Do We Need to Evangelize All Peoples Before Christ Returns?
Strategies for global evangelism must be filtered through the Scriptures to determine whether they match with what God has stated as to how He wants the Church to obey the Great Commission. In this article, Dr. Russell provides a biblical basis for targeting people groups that need to hear the gospel message. This article first appeared in the latest edition of the Adopt-A-People "How to" manual and is used by permission. You can read more about it on page 35 and order on page 32.
"And this gospel of the kingdom shall be preached in the whole world for a witness to all peoples, and then the end shall come." (Matt. 24:14) [Walt Russell's translation]
Is Jesus teaching in this verse that His Church must preach the gospel to All the peoples of the world before He returns and the end comes? If so, can we speed up His return by focusing on preaching the gospel to All the peoples of the world? While we cannot know exactly when Jesus will return in Messianic glory, can we nevertheless hasten the coming of that great day by aggressively preaching the gospel to all those peoples who have not yet heard? Can we help bring about the end of this age through a more vibrant emphasis on reaching All those peoples still unreached with the gospel?
Isn't it amazing how one little verse of Scripture can foster so many questions that have such far-reaching impact on the decisions of our missions committees and mission agencies? Matthew 24:14 is one of those verses. It is near the beginning of Jesus' great "Mount of Olives Discourse," in Matthew 24-25, in which He speaks of the events that will precede the end of the age, culminating in His return. Interestingly enough, Jesus' teaching on this mountain opposite the Jerusalem Temple is one of His six great mountain experiences in Matthew's gospel: chapter 4, the tempting on the mountain; chapters 5- 7, the kingdom teaching on the mountain; chapter 15, the feeding on the mountain; chapter 17, the transfiguring on the mountain; chapters 24-25, the end-of-the-age teaching on the mountain; and chapter 28, the commissioning on the mountain.
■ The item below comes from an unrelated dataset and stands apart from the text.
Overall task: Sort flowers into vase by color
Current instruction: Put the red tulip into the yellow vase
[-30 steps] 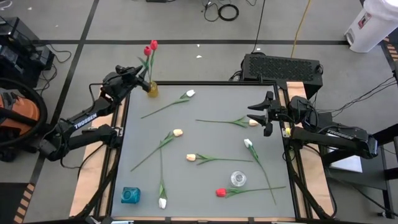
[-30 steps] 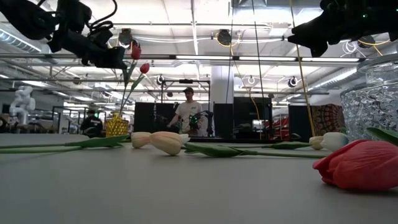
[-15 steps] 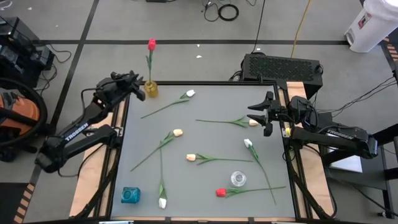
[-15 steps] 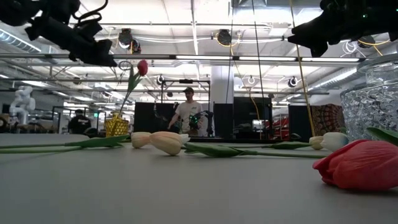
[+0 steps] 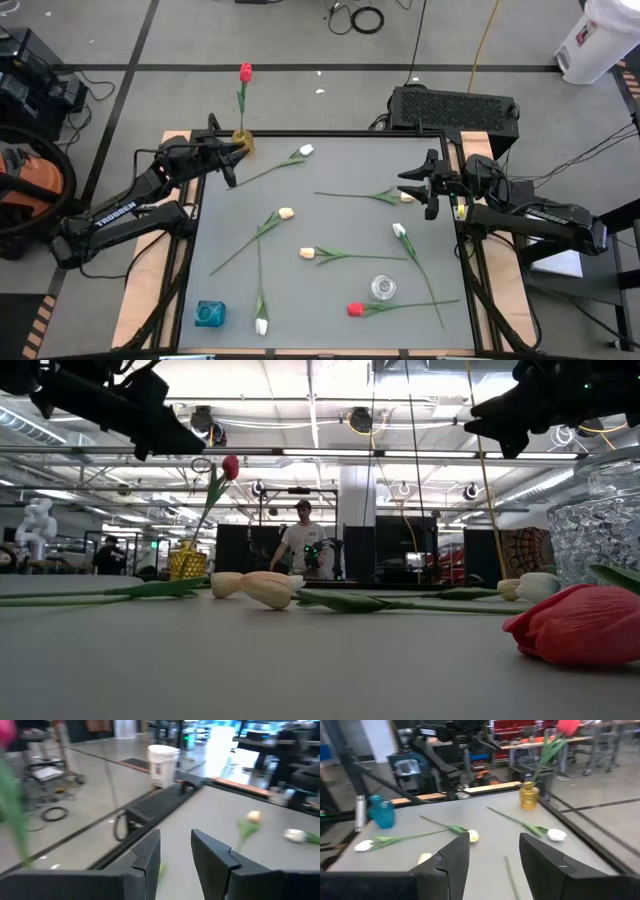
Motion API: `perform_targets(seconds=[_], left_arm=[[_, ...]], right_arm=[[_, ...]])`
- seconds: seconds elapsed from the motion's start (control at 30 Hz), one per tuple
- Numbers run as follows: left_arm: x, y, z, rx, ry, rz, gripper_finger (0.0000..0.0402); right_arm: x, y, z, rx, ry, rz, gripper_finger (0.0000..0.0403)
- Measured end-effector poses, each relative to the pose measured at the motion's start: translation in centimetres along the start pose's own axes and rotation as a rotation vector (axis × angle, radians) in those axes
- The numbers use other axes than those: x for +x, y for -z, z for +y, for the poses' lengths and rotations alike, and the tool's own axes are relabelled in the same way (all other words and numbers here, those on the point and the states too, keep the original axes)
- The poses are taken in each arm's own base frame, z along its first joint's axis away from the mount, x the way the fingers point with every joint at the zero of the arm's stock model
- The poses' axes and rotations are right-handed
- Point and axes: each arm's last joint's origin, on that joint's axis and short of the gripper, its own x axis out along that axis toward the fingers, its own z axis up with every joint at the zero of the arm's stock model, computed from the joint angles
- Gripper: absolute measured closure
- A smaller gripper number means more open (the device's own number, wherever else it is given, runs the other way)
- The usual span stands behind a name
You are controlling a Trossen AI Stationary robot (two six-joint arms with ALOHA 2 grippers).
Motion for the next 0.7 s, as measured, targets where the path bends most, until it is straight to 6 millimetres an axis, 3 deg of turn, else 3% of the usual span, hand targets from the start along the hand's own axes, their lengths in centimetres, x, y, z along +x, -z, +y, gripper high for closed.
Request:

Some scholars have noted that Matthew seems to have a "Mountain Theology." This is clearly the case, and it is particularly in these six mountain experiences of Jesus that He clarifies two things. He clarifies both His identity and mission as the Messiah, and the identity and mission of the people of God. This means that passages like Matthew 24:14 really are important in clarifying who the Church is and what she should be doing.
Of particular importance in this verse is Jesus' emphasis on All The Peoples being exposed to the witness of the gospel of His kingdom. Most translations use the phrase "the nations" to translate the Greek phrase ta ethne. While this is a possible translation, it is probably not the best one. "Nations" make us think of the artificial political entities that dot the world's landscape. However, the word ethne primarily focuses on the racial and cultural qualities that form "peoples" or "people groups" apart from their political umbrellas. For example, Luke speaks of "the ethnos of the Samaritans" in Acts 8:9. Since the Samaritans had not existed as an independent political "nation" for 150 years, the term ethnos must refer to them as a racial entity.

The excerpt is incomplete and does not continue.